GMD 4 Rain - Pumping - Water Table Relationship

I continue to be struck by the simplicity of the water use patterns inside our groundwater management district.  The graph included (click on it to enlarge) shows 3 graphed data sets from roughly 1980 through 2002 - average in-season rainfall; reported groundwater pumped; and water level change.  (We used only the data from the late 1980s forward for reported water use - when our reporting process was enhanced significantly.)

When the rains come, the pumpage drops and the water table change is mitigated.  And of course, the opposite is true as well.  A really good example of inversely related data sets.  Now, if we could only get it to rain more...

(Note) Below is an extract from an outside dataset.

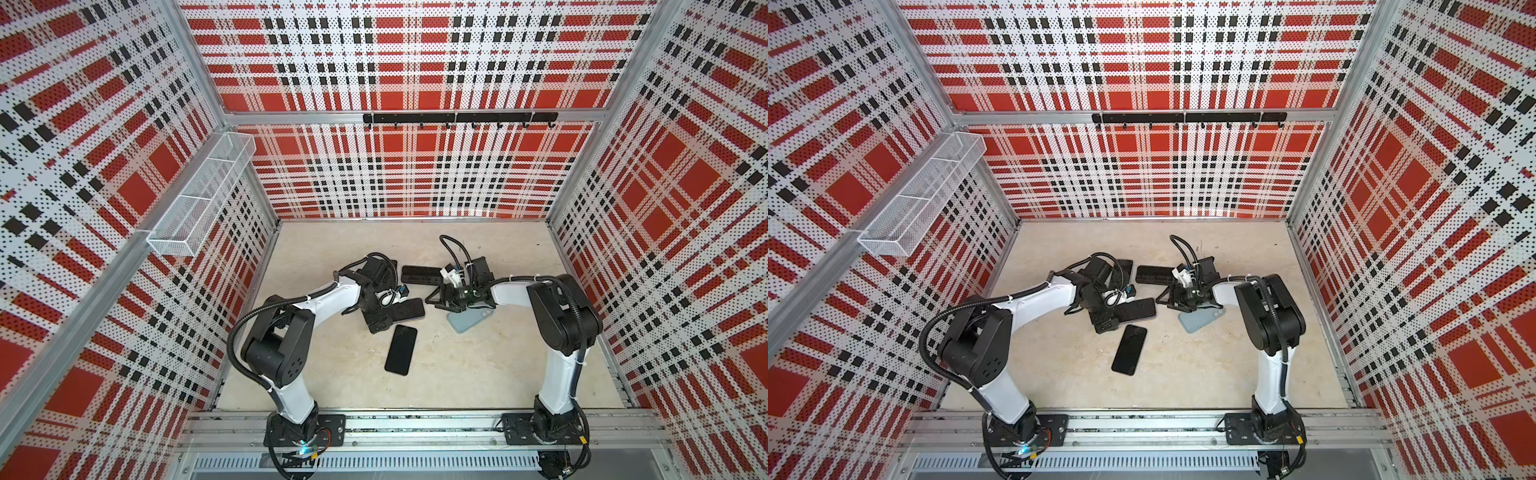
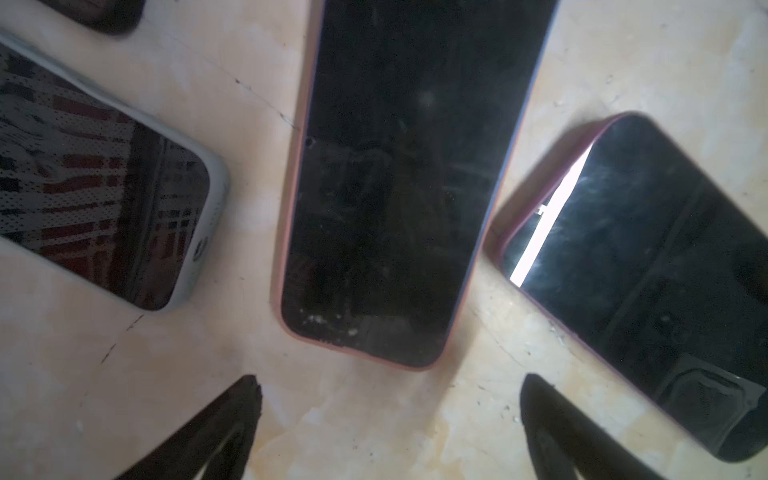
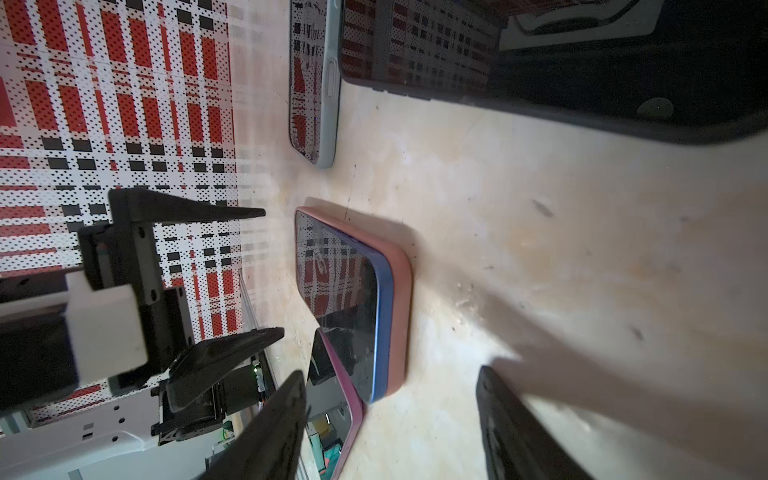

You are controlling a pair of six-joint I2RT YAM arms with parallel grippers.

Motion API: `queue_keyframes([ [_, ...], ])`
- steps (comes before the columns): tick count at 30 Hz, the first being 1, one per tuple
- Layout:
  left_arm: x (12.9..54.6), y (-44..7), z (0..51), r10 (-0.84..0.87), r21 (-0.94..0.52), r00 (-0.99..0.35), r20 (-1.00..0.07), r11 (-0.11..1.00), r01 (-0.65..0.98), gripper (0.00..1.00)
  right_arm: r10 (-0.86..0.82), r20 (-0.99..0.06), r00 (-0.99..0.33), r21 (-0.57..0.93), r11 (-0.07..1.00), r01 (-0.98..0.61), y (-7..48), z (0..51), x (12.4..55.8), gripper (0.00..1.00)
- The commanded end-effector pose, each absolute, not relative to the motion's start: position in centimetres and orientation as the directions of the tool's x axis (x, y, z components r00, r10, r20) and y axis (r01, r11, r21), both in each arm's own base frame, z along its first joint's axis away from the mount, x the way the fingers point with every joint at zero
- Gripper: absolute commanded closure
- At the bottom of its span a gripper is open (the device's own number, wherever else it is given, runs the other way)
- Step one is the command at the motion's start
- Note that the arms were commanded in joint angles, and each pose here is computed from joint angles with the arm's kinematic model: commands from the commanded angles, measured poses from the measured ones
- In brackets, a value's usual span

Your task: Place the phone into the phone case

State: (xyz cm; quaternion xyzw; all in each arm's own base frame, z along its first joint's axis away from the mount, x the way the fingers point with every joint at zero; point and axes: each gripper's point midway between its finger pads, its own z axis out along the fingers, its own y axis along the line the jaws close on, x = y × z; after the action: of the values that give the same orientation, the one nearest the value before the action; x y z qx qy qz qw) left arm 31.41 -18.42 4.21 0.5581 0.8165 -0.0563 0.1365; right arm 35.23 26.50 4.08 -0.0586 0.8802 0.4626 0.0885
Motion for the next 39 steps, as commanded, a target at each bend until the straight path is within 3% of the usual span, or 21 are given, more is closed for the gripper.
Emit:
queue_keyframes([
  [1,32.1,-19.4,5.1,0.882,0.037,-0.331,-0.335,0.363,0.931,0.02,-0.027,-0.244,-0.969,0.804,0.553,-0.217,26.7,4.8,35.2,0.33],
  [5,33.3,-19.8,6.6,0.814,0.015,-0.433,-0.386,0.475,0.880,0.03,-0.023,-0.245,-0.969,0.802,0.556,-0.216,26.7,4.9,35.4,0.33],
  [8,34.2,-19.6,8.1,0.695,-0.053,-0.577,-0.429,0.618,0.784,0.03,-0.018,-0.251,-0.968,0.798,0.562,-0.218,26.7,5.0,35.8,0.33],
  [11,35.0,-18.9,9.2,0.477,-0.214,-0.762,-0.439,0.768,0.604,0.03,-0.012,-0.251,-0.968,0.794,0.569,-0.213,26.7,4.8,36.0,0.33],
  [14,35.2,-17.7,9.1,0.191,-0.413,-0.909,-0.370,0.843,0.345,0.04,-0.008,-0.244,-0.970,0.795,0.571,-0.205,26.7,4.5,36.0,0.33],
  [20,34.4,-17.2,6.3,-0.132,-0.593,-0.958,-0.255,0.804,0.047,0.04,-0.007,-0.236,-0.972,0.790,0.582,-0.196,27.1,3.9,36.0,0.33],
  [26,34.4,-17.8,3.3,-0.271,-0.657,-0.950,-0.154,0.746,-0.106,0.04,-0.039,-0.224,-0.974,0.789,0.580,-0.204,28.8,3.4,35.1,0.33],
  [39,33.8,-22.6,3.4,-0.234,-0.752,-0.971,-0.053,0.649,-0.115,0.06,-0.062,-0.172,-0.983,0.794,0.582,-0.175,30.2,1.1,33.4,0.33],
])
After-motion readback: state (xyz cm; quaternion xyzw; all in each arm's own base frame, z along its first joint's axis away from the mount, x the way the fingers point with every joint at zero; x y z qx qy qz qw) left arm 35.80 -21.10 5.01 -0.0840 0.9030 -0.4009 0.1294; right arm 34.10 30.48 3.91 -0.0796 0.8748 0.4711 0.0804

One of these days I'm going to update this graph because it's so instructional.  You should note also the three trend lines included on the graph.  While the in-season rainfall and the water level change trend lines are relatively flat, the reported pumped water trend line is decidedly downsloping. 

Why, you ask, should the water level change line NOT be upward sloping if less water is getting pumped?  It's because consumptive use drives the water level changes.  While pumped water is actually declining due largely to irrigation efficiency improvements, the consumptive use of the reduced water pumped has held more or less steady.  To affect the water level change trend line, we need to reduce consumptive water use - or, make it rain more.